As we may know, these are temporary fixes. We’re on a roller coaster. We feel better for a little, but then, the need is back there again.

Wanting begets wanting. It’s like drinking salt water to satisfy thirst.

So, that’s one level of suffering – i.e. we don’t get satisfied.

Level 2: The aversion we have towards ourselves for not being satisfied.

In the Buddhist tradition, we call that the second arrow. The first arrow is “I want, I need, I’m not satisfied”. The second arrow is “I am a bad person for wanting, needing, and feeling that I’m not satisfied”. It’s the self version that we pile on that is a very notable part of the addiction cycle. Eat too much, then feel really bad about ourselves. Feel like such as bad person, and then feel so miserable that we eat more, and return to feeling bad about ourselves again. The cycle keeps getting fuelled like this.

Level 3: Never being present and never arriving

The last level is just like in the casino: when we really want to win but are not quite there yet or when we are seeking approval and when we are trying to in some ways get something we don’t have, we’re not present.
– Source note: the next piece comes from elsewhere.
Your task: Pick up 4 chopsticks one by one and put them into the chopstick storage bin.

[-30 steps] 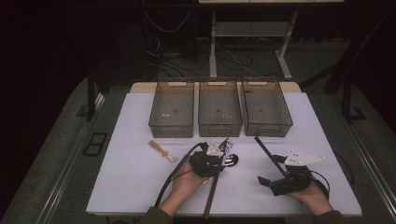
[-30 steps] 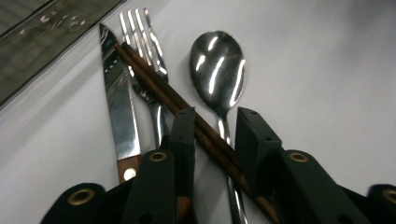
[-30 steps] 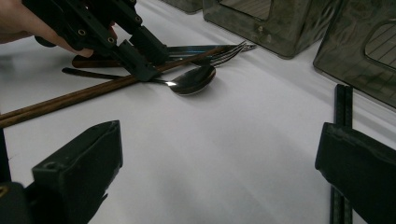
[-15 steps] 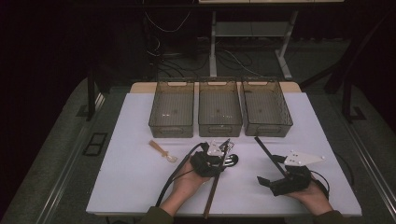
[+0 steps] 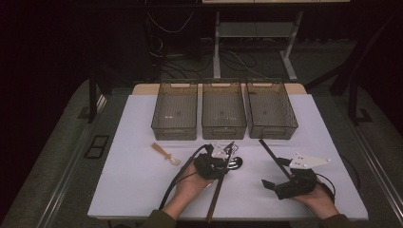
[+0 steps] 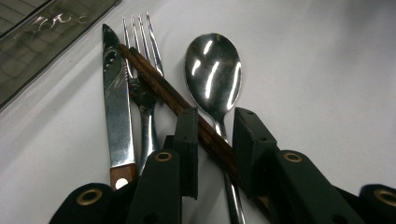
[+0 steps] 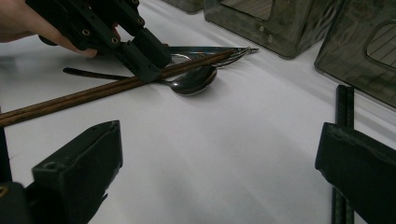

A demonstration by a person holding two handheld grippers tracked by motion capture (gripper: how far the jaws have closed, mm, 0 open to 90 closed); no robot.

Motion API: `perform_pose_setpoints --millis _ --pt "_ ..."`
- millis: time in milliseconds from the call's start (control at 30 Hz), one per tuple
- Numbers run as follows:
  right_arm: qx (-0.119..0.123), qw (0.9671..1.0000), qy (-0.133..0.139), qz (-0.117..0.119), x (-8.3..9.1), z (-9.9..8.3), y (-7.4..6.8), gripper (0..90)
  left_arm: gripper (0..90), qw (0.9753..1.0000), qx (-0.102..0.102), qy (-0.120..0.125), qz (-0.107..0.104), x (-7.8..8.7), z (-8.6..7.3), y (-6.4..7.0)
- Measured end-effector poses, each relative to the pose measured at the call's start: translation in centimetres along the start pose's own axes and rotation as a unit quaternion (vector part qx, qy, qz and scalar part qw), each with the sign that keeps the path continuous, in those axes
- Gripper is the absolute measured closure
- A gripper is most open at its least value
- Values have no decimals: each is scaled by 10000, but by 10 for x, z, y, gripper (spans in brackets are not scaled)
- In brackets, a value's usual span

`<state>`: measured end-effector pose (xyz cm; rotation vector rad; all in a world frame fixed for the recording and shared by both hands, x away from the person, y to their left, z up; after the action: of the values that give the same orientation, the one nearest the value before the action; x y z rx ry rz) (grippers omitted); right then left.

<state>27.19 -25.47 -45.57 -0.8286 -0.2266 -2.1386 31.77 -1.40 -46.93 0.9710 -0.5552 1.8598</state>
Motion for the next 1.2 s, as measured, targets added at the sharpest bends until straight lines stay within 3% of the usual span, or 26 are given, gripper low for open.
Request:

It’s kind of like we’re leaning forward, wanting the next moment to contain what this moment does not. We’re not present, and we’re always on our way to somewhere else.
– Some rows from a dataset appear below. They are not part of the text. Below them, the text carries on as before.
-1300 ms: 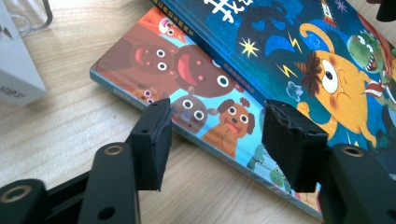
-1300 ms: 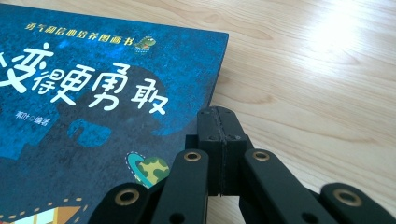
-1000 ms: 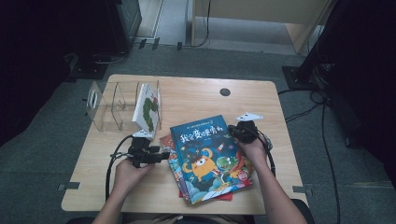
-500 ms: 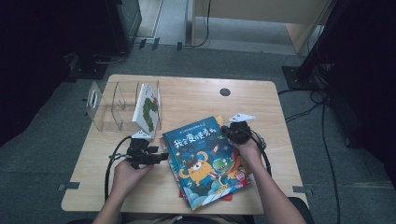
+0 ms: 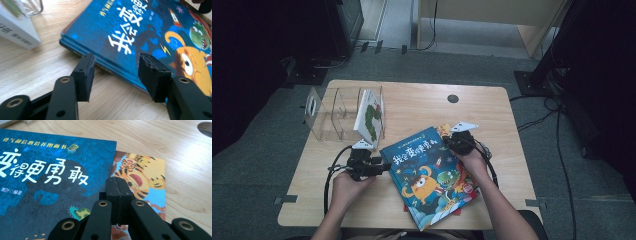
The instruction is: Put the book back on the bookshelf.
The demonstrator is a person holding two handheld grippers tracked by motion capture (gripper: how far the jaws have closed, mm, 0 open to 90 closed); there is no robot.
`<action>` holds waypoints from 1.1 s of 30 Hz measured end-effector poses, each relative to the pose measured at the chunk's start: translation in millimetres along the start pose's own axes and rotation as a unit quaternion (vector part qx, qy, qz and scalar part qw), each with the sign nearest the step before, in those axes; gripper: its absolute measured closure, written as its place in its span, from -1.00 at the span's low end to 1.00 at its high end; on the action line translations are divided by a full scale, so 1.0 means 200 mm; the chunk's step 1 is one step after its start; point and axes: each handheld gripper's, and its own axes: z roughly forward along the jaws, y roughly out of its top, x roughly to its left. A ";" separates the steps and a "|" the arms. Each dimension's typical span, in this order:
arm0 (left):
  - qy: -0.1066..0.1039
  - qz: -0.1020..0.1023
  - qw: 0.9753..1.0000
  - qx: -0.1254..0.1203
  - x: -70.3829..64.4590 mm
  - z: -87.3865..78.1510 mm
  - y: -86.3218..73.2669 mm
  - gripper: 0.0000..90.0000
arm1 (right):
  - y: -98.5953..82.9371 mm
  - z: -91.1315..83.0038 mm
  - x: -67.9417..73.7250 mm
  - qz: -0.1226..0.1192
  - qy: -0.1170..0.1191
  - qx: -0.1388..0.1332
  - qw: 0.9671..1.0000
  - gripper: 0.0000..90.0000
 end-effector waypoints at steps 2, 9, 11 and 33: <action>0.001 0.001 1.000 -0.002 0.01 0.00 0.00 -0.01 | 0.00 0.01 0.01 0.001 0.007 -0.001 1.000 1.00; -0.006 0.005 1.000 -0.006 0.03 0.00 0.03 -0.11 | 0.01 0.00 0.02 -0.002 0.006 -0.001 1.000 0.99; 0.003 0.012 1.000 -0.003 0.04 0.01 0.04 -0.12 | 0.01 -0.01 0.02 0.000 0.005 -0.001 1.000 0.99; 0.004 0.024 0.999 0.025 0.11 0.06 0.14 -0.15 | -0.13 -0.22 0.11 0.018 0.006 -0.015 1.000 0.99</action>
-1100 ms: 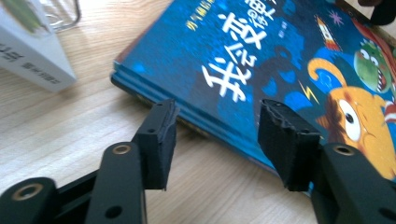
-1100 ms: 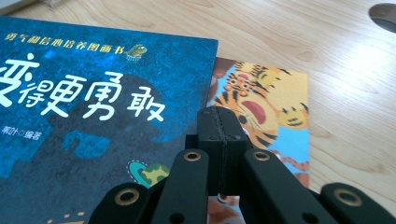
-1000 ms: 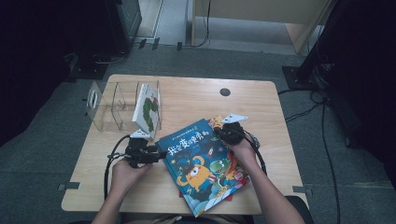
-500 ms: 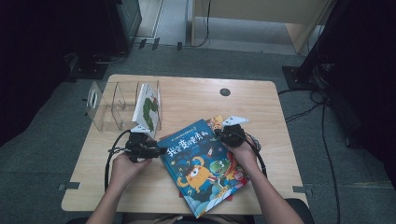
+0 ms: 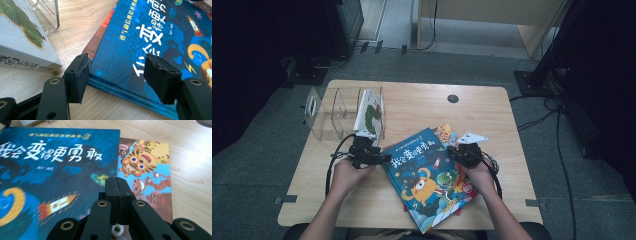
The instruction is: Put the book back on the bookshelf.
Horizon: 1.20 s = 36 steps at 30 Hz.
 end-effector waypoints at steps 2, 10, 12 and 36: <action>-0.004 -0.003 1.000 -0.002 0.01 0.00 0.00 -0.14 | -0.02 -0.03 0.01 0.000 0.000 -0.002 1.000 0.99; -0.003 0.000 1.000 0.004 0.02 0.00 -0.01 -0.15 | -0.09 -0.12 0.03 0.014 -0.007 -0.008 1.000 0.99; -0.003 0.000 1.000 0.006 0.02 0.00 -0.01 -0.15 | -0.11 -0.14 0.04 0.018 -0.007 -0.009 1.000 0.99; -0.006 -0.004 1.000 0.012 0.00 -0.01 -0.04 -0.08 | -0.17 -0.14 0.11 -0.008 -0.021 0.001 1.000 1.00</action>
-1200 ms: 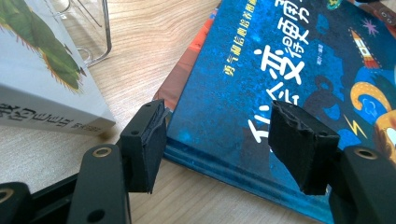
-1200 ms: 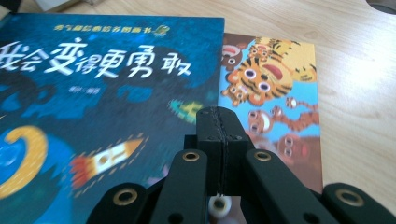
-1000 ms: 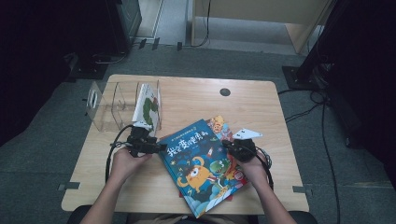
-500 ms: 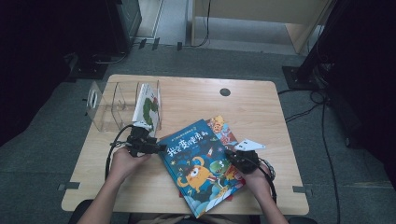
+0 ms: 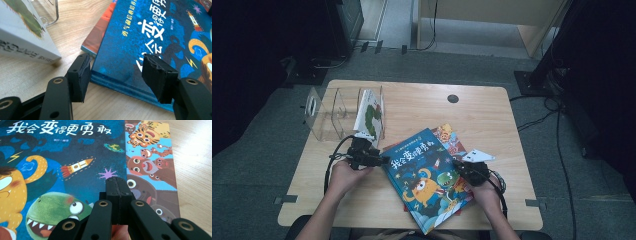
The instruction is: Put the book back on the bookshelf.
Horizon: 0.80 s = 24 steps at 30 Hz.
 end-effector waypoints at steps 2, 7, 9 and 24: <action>-0.005 -0.003 1.000 -0.001 0.00 -0.01 -0.01 -0.07 | 0.00 0.00 -0.01 0.003 0.001 -0.002 1.000 1.00; -0.013 -0.009 1.000 0.000 -0.01 -0.02 -0.04 -0.06 | 0.00 0.01 -0.02 0.005 0.005 -0.003 1.000 1.00; -0.014 -0.008 1.000 0.002 -0.02 -0.03 -0.05 -0.06 | 0.00 0.01 -0.03 0.007 0.008 -0.005 1.000 1.00; -0.024 0.003 1.000 -0.008 -0.06 -0.06 -0.07 -0.05 | -0.01 -0.01 -0.05 0.029 0.021 -0.004 0.999 1.00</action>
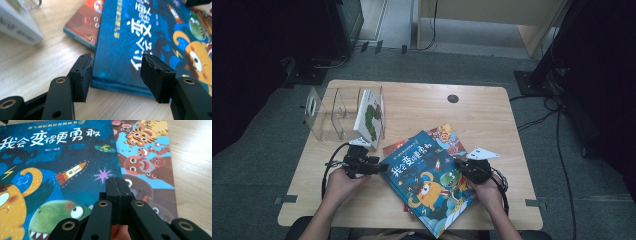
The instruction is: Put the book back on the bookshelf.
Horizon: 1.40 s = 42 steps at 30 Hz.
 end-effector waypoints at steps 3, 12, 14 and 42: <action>0.008 0.005 1.000 0.009 0.00 0.01 0.01 -0.08 | -0.02 -0.02 -0.01 0.012 0.001 -0.005 1.000 1.00; 0.003 0.009 1.000 0.007 0.02 0.04 0.05 -0.07 | -0.08 -0.11 0.01 0.019 -0.018 -0.018 0.999 1.00; 0.002 0.012 1.000 0.008 0.02 0.04 0.06 -0.06 | -0.09 -0.12 0.00 0.021 -0.022 -0.019 0.999 1.00; -0.017 0.022 1.000 0.007 -0.01 0.10 0.08 -0.16 | -0.26 -0.34 0.04 0.064 -0.086 -0.034 0.994 1.00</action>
Such wanting, addiction, and attachment is the heart of the suffering that comes with the hungry ghosts.

How many moments of our life is there a sense of we’re on our way to something rather than this moment counts?

A comforting perspective

Our attachment and addiction can be a flag to pause, and deepen our attention to what is here. And if we are willing to pause, and deepen our attention, we can begin to discover that rather than hitching to our addicting habits, the star we felt away from is right here. It is in this present moment. Right here.

Whoever is overcome by this wretched and sticky craving, 
his sorrows grow like grass after the rains.

But whoever overcomes this wretched craving, so difficult to overcome, 
from him sorrows fall away like water from a lotus leaf.